Esteeming Every Woman on Mother’s Day

Mother's Day

Scott Sauls,Christ Presbyterian Church 

There are two mothers in my life—my own mother and also Patti, the mother of my children. With both, I hit the jackpot. Since the day each of them brought her first child into the world, Mom and Patti have been as close to the ideal as one could imagine. Selfless, steady, and safe are the three words I would use to describe them both.

I am eager to join my brother and our daughters and our friends to celebrate both of these fine women this weekend.

However, as a pastor who will be ministering to a diverse crowd this Sunday with a vast array of mother stories, the spirit of celebration and gratitude shifts to a spirit of reflection. For many, the mother story is not like mine or my daughters’. For many, the mother story is a story that hurts.

On Mothers Day, I think especially of boys and girls—small ones and grown up ones—whose mothers are neither selfless nor steady nor safe. I think of good mothers whose children wound them with inattentiveness and ingratitude and insults instead of honor. I think of mothers who have buried their own children or miscarried, and women who have given a child up for adoption. I think of women who are haunted with regret because they will never be able to un-terminate a terminated pregnancy. I think of unmarried women and married women struggling with infertility who long to be mothers, and for whom others’ maternal joy is an unintended sting—especially on Mothers Day.

Knowing that these women will be populating churches this Sunday alongside the mothers whose hearts are appropriately full on ‘their day,’ I am compelled to remind myself, my fellow pastors, and churches in general to remember that in the church, everyone is fighting a hidden battle and we must always be aware of this, especially on days when a particular group is celebrated—and that in Christ’s church, each woman should be looked to and honored as a mother, whether or not she has physically birthed a child.

The church is a surrogate family—a family in which everyone gets to be a mother and a father and a brother and a sister and a son and a daughter to all the others. The church is a family that recognizes that each part needs the others and each part is vital for the flourishing of the others. The church is a community that recognizes that the burdens and challenges and joys of raising children is a community affair, because no mom or dad or couple has the capacity or resources to shoulder this high calling alone. It takes a community of men and women—married and unmarried, younger and older—to mother and father the children of the church. Ruth needs Naomi and Naomi needs Ruth. Timothy needs Paul and Paul needs Timothy. It’s a significant part of how God designed ‘parenting’ to be.

On days like Mothers Day, I am struck by the fact that the twelve-ish year old Jesus went missing for three days and his parents did not realize it because they assumed others in the community were looking out for him. When this happens in our world, someone picks up the phone to contact social services. In Jesus’ world, everyone understood and took for granted that mothering and fathering were a shared, community affair.

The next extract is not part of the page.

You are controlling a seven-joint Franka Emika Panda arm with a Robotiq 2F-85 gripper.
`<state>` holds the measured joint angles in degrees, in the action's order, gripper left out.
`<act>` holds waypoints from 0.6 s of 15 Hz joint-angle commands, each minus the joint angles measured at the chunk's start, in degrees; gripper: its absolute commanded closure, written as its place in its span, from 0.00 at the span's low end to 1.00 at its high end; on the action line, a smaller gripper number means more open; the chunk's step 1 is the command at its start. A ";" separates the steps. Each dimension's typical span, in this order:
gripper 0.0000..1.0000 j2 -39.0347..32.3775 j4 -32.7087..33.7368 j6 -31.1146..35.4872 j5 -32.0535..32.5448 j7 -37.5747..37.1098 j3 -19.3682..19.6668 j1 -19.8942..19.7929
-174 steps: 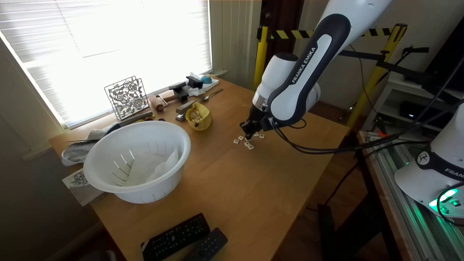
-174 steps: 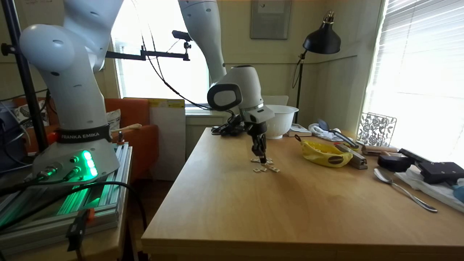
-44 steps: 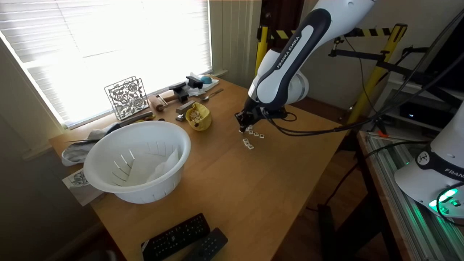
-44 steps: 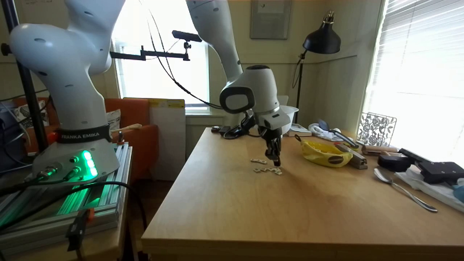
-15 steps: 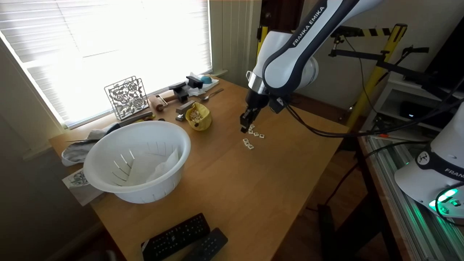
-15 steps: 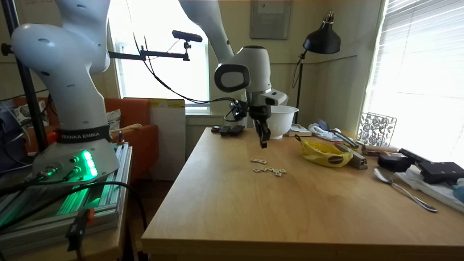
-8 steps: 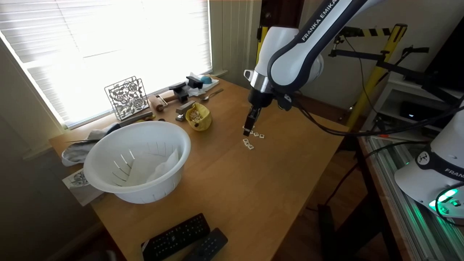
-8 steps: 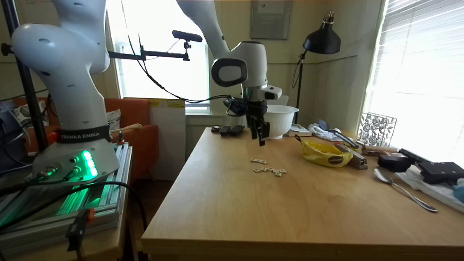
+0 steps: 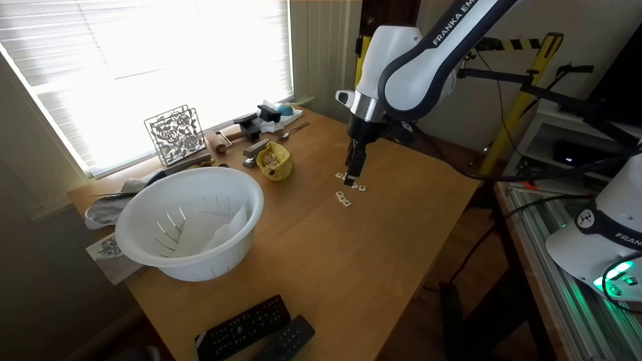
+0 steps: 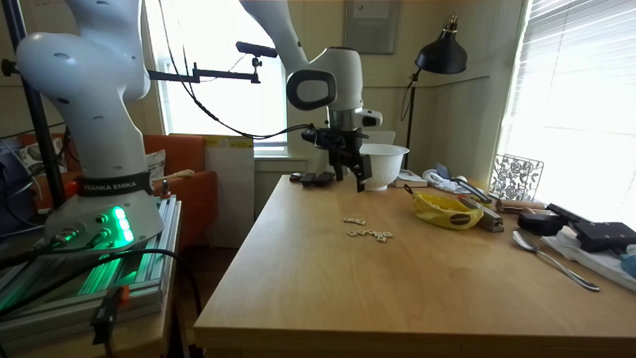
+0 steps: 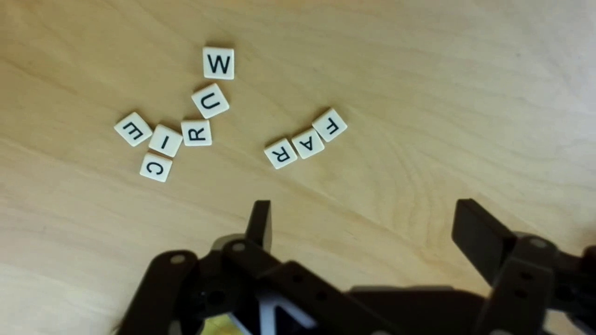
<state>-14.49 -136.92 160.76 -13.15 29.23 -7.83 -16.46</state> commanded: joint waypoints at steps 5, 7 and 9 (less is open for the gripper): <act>0.00 5.07 -3.23 -2.10 2.96 5.47 1.82 2.02; 0.00 5.93 -3.80 -2.21 3.42 6.35 2.41 2.64; 0.00 6.95 -4.39 -2.73 3.69 7.20 2.98 3.19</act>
<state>-10.88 -139.16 159.89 -11.10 35.29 -6.47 -14.68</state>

So as Mothers Day approaches, I am compelled to remember that my children have many mothers, starting with the one who pours into them every day, and continuing with the surrogate grandmas and surrogate moms and surrogate big sisters who speak into their lives regularly…some of whom have birthed children of their own and others who have not, but all of whom are vital and necessary for our daughters’ growth, development, and wellbeing.

“Sing, O barren one, who did not bear; break forth into singing and cry aloud, you who have not been in labor! For the children of the desolate one will be more than the children of her who is married, says the LORD.” (Isaiah 54:1)

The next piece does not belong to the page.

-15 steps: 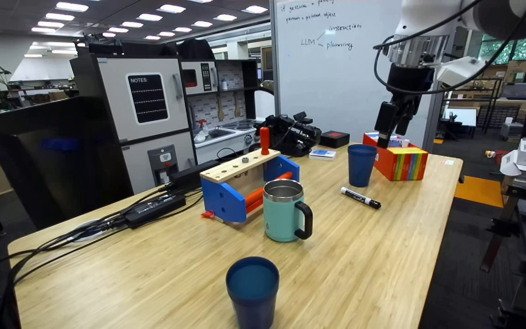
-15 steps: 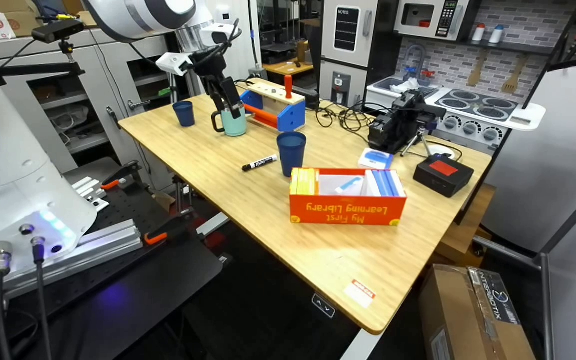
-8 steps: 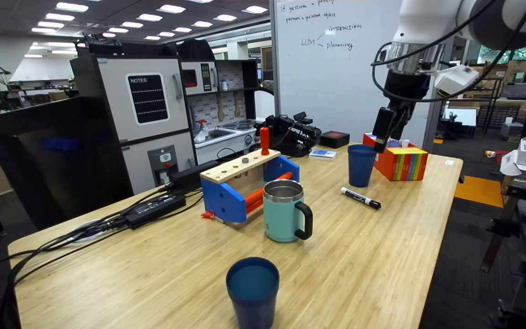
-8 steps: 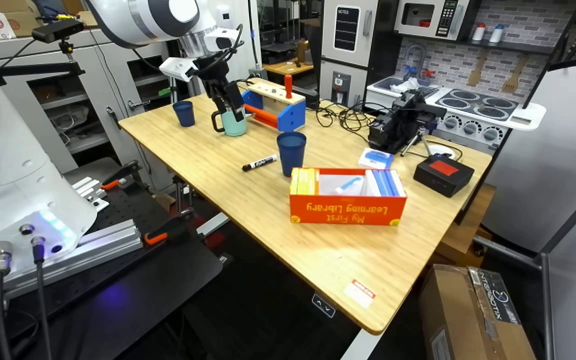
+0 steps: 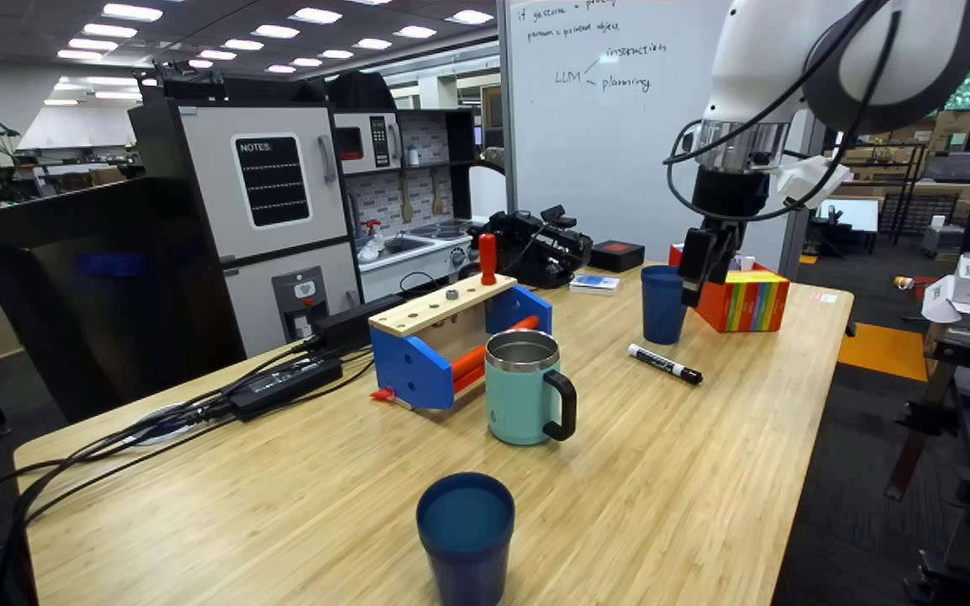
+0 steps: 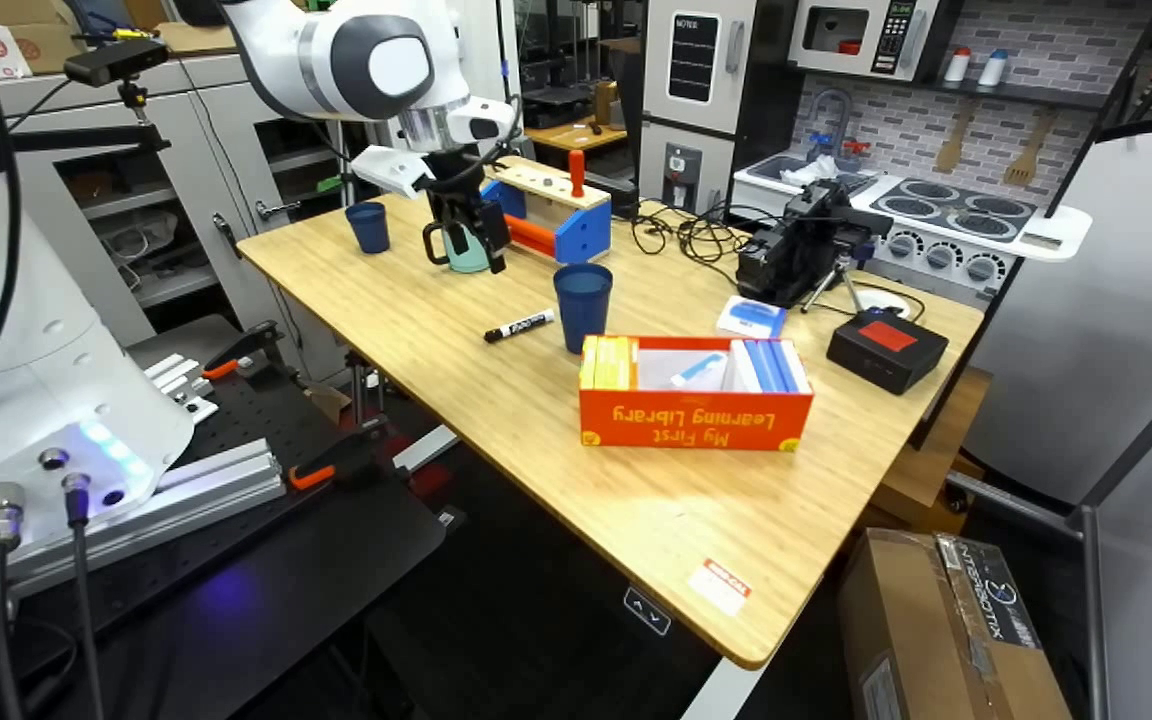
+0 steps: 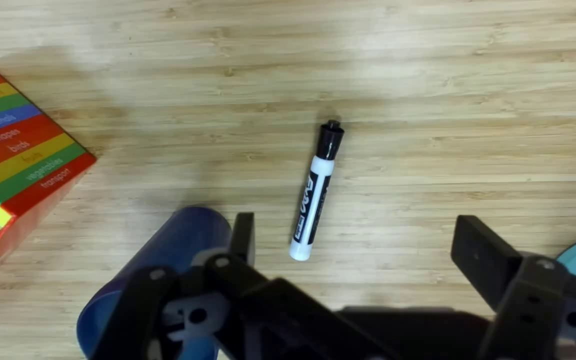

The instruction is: Pick the marker on the table and put it inside the light blue cup

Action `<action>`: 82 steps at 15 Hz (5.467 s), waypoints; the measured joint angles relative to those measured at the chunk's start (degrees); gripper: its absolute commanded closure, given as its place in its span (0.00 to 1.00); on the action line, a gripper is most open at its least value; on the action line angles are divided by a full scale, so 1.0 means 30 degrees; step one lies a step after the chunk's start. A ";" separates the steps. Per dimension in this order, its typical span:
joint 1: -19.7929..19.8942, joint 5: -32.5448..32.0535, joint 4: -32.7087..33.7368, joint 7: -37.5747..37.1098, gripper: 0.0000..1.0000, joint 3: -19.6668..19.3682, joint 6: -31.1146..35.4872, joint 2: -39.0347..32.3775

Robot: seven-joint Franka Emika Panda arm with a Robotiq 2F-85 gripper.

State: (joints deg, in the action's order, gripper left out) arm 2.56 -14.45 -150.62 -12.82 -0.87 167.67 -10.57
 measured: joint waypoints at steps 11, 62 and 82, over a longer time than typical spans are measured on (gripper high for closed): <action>0.4058 0.8006 0.4080 0.7843 0.00 0.3807 -0.0930 -0.5601; -0.1230 0.0300 0.5949 0.6892 0.95 0.0283 -0.9196 -0.1095; -0.2751 -0.3413 0.5053 1.0978 0.95 0.1673 -1.1237 0.2114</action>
State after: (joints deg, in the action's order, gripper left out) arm -5.69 -24.69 -135.47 20.12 4.15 133.96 -4.23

While Jesus was still speaking to the people, behold, his mother and his brothers stood outside, asking to speak to him. But he replied to the man who told him, “Who is my mother, and who are my brothers?” And stretching out his hand toward his disciples, he said, “Here are my mother and my brothers! For whoever does the will of my Father in heaven is my brother and sister and mother.” (Matthew 12:46-50)

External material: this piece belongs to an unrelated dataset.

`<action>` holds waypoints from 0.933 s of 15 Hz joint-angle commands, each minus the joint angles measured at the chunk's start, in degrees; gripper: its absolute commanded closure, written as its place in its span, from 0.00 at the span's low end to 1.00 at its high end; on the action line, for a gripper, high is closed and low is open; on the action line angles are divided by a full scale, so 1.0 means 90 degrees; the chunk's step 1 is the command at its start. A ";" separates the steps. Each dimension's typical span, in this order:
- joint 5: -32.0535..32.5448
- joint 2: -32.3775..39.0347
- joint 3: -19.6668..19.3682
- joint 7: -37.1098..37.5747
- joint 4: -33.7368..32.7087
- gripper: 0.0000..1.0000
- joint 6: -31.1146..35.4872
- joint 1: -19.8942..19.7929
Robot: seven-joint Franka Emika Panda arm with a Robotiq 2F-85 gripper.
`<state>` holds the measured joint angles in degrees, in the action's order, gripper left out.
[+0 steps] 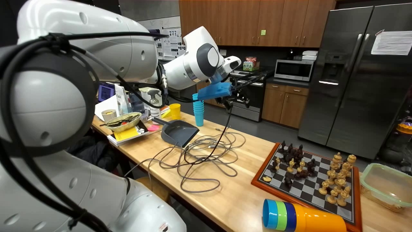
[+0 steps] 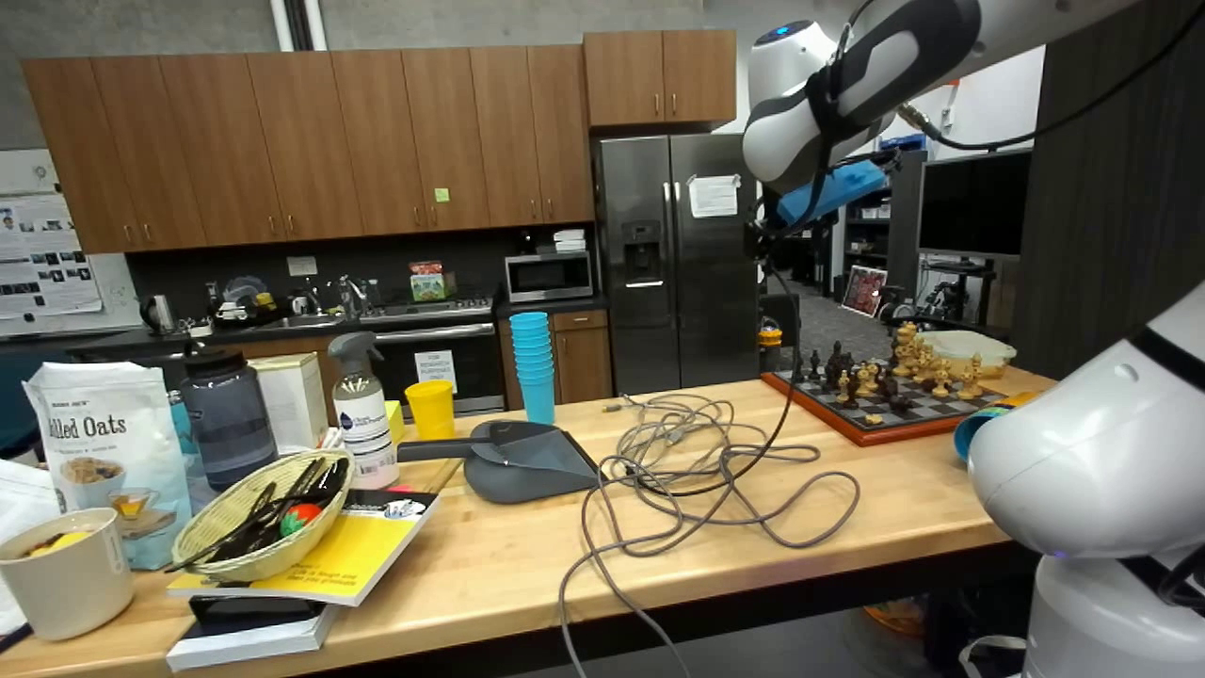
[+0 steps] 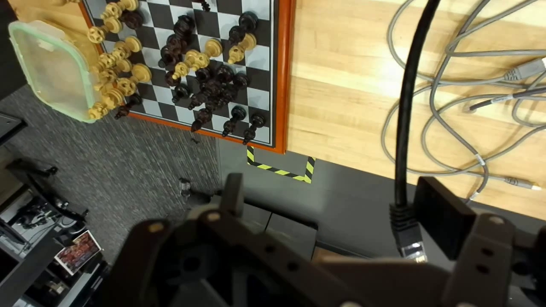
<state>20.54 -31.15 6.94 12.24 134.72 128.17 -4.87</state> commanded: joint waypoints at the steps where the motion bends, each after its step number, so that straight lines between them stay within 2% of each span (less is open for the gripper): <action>1: -0.0072 -0.0039 -0.0117 -0.0127 0.0158 0.00 0.0150 0.0072; 7: -0.1696 0.0134 -0.0795 -0.2142 0.0309 0.00 -0.0230 0.1031; 14: -0.2417 0.0153 -0.1011 -0.3481 0.0657 0.00 -0.1375 0.1390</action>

As Mothers Day weekend approaches, as we honor mothers as Jesus honored his own mother from the cross—entrusting her to the care of his beloved disciple John who would from that point forward become her surrogate son—let’s remember how necessary, and how worthy of honor, all of the women are in our midst—especially those whom our children experience as selfless, steady, and safe. I dare say that no nuclear family, and no child, can flourish fully without them.